One glimpse into Jake Williams’ apartment and your senses come to life.

Dominating one wall is a mind-boggling piece of art that features a young and glowering Cassius Clay, poised over a fallen Sonny Liston with the phrase “Float Like A Butterfly, Sting Like A Bee,” worked beautifully into the backdrop. You can feel the power emanating from Clay’s gloves and sense the hopelessness of his victim.

Kansas City Chiefs running back Jamaal Charles takes center stage on another wall.
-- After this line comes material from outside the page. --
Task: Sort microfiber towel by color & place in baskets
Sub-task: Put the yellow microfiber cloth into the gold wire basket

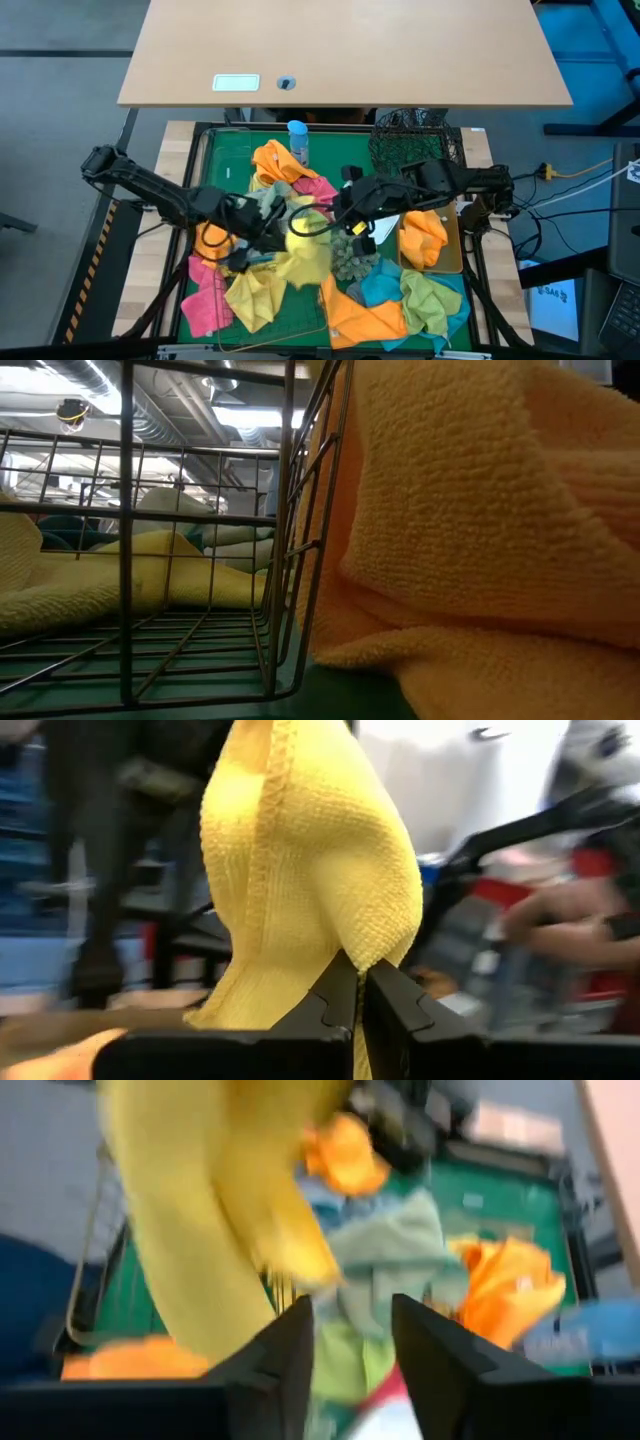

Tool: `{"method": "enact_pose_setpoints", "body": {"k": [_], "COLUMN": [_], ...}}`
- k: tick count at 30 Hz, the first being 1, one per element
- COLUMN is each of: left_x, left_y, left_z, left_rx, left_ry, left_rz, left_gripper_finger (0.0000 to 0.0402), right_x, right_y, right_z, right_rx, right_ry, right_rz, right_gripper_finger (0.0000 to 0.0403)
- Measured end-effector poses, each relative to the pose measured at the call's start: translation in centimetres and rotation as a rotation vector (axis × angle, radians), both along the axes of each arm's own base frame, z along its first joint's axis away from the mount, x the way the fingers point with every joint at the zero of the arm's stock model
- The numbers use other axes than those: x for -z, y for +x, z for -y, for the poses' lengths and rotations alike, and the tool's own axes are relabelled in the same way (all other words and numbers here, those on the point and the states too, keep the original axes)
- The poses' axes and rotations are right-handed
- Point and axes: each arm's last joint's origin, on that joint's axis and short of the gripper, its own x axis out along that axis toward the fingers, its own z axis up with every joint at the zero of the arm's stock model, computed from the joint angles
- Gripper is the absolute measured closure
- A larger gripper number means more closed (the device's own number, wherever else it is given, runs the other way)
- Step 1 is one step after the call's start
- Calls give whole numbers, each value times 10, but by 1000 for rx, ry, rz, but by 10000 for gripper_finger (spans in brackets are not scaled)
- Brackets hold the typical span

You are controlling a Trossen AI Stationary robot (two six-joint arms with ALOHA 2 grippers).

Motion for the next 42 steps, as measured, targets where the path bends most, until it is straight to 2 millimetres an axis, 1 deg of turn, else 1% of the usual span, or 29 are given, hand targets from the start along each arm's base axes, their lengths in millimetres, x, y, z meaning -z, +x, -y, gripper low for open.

He is almost a blur, mimicking what must be the view most NFL defenders experience as he streaks past them for a long gain.

A trio of prints featuring rock and blues legends John Lennon, B.B. King and Jimi Hendrix hang in his studio and massive action portrait of former Lee’s Summit West High School star Monte Harrison sits on an easel, waiting for the finishing touches.
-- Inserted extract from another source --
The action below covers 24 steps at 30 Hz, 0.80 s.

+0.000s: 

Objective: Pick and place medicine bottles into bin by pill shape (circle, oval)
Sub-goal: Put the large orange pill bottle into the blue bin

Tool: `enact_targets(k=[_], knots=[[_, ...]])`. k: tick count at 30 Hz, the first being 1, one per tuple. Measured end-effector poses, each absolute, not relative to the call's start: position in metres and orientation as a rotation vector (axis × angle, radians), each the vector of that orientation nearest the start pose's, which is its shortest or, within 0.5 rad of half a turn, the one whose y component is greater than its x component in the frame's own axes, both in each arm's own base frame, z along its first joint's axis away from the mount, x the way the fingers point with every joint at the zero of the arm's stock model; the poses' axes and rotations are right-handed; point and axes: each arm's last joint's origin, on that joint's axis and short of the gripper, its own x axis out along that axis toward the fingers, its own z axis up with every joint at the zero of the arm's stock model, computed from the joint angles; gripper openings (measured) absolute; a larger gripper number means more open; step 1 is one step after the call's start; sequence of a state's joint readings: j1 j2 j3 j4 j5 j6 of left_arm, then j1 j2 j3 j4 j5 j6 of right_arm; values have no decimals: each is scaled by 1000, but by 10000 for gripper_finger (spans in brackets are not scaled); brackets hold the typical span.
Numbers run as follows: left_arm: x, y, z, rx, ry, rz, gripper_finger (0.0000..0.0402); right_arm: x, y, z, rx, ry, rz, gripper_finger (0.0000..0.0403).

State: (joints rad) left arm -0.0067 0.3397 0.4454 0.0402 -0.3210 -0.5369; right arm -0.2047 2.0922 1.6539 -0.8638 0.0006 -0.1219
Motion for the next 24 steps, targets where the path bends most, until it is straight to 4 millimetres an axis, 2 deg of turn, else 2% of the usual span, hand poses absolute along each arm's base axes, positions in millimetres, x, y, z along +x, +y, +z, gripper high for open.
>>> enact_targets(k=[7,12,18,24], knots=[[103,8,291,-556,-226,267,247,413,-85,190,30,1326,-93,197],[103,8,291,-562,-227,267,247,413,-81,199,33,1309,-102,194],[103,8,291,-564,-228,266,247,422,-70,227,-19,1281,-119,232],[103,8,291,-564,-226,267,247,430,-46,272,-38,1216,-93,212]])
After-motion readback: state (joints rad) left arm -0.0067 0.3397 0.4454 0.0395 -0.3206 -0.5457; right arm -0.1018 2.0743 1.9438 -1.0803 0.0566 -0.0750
The one thing each of these pieces of art has in common is its creator – the third-year Grain Valley High School art teacher and assistant football coach – who brings passion to everything he touches, and paints.

Williams, who graduated with an art degree from Southwest Baptist University in Bolivar, Missouri, has been teaching art at Grain Valley for three years. Last week, he pulled off a remarkable coup by hosting an hour-and-a-half Skype session with legendary artist Stephen Holland (stephenhollandstudios.com).

That brush with fame has provided even more inspiration and stoked the passion and love of art that has been a driving force in Williams’ life since he was a youngster.

“I guess you could say I’ve come a long way since I was drawing pictures of Batman & Robin and Spiderman when I was a little kid,” chuckled Williams, who has sold several original pieces and lithographs (jakewilliamsart.com). I’ve always loved art and sports and have been so fortunate to have combined them into my teaching and coaching career.

“And when I’m away from school, I can create pieces of art that I enjoy – and that I hope other people enjoy, too. Setting up the Skype session with Stephen Holland last week was really the highlight of my teaching career. When I was able to contact him through his agent, and he agreed to talk to my students, I was just amazed. We’ve talked a few times since and I hope one day to go out to California and meet him – he actually invited me to his studio.

“The piece I did on Muhammad Ali (who was known as Cassius Clay at the time he defeated Liston) was really inspired by Stephen’s work. He always incorporates great backgrounds into his work, and I tried to do that with the ‘Float Like A Butterfly, Sting Like A Bee,’ motto in the background.”

That painting will always hold a special place in Williams’ personal gallery, because he worked on it some 20 hours – then went back and worked on it some more, fine tuning some areas that “just weren’t right.”

“A lot of trial and error in that piece – which is one of my earliest pieces,” Williams explained. “I can look back at my earlier works and see a lot of room for improvement. I think the more I paint, the better I get. And I love painting and making pieces of art that folks like.”

He is currently working on two pieces for Harrison, the former Lee’s Summit West standout who is now a minor league prospect in the Milwaukee Brewers organization.

While he was recovering from a knee injury, Williams met former Kansas City Chiefs player Alphonso Hoge (2005-2006) and wound up doing a portrait that now hangs in the former defensive tackle’s home.

“That was pretty cool,” Williams said. “Meeting Alphonso led to a few more contacts and I hope to expand my opportunities to do some work for pro athletes.”

One his most recent pieces is a smiling portrait of Kansas City Royals World Series MVP Salvador Perez, which was a collaborative effort with Luke Hammontree, a former Grain Valley art student.

“That was a lot of fun,” Williams said. “I’d never done a collaborative piece of art and we both enjoyed it. Luke graduated last year and he has so much talent. He came back last week for the Skype session with Stephen and he really enjoyed it. You could tell he was inspired. I was certainly inspired and so were my students.”

Inspiration, talent and passion are equal parts of Williams’ love of art and life.

“How many people can say they get up and go to work every day and love what they do?” Williams asked. “I’m a lucky guy.”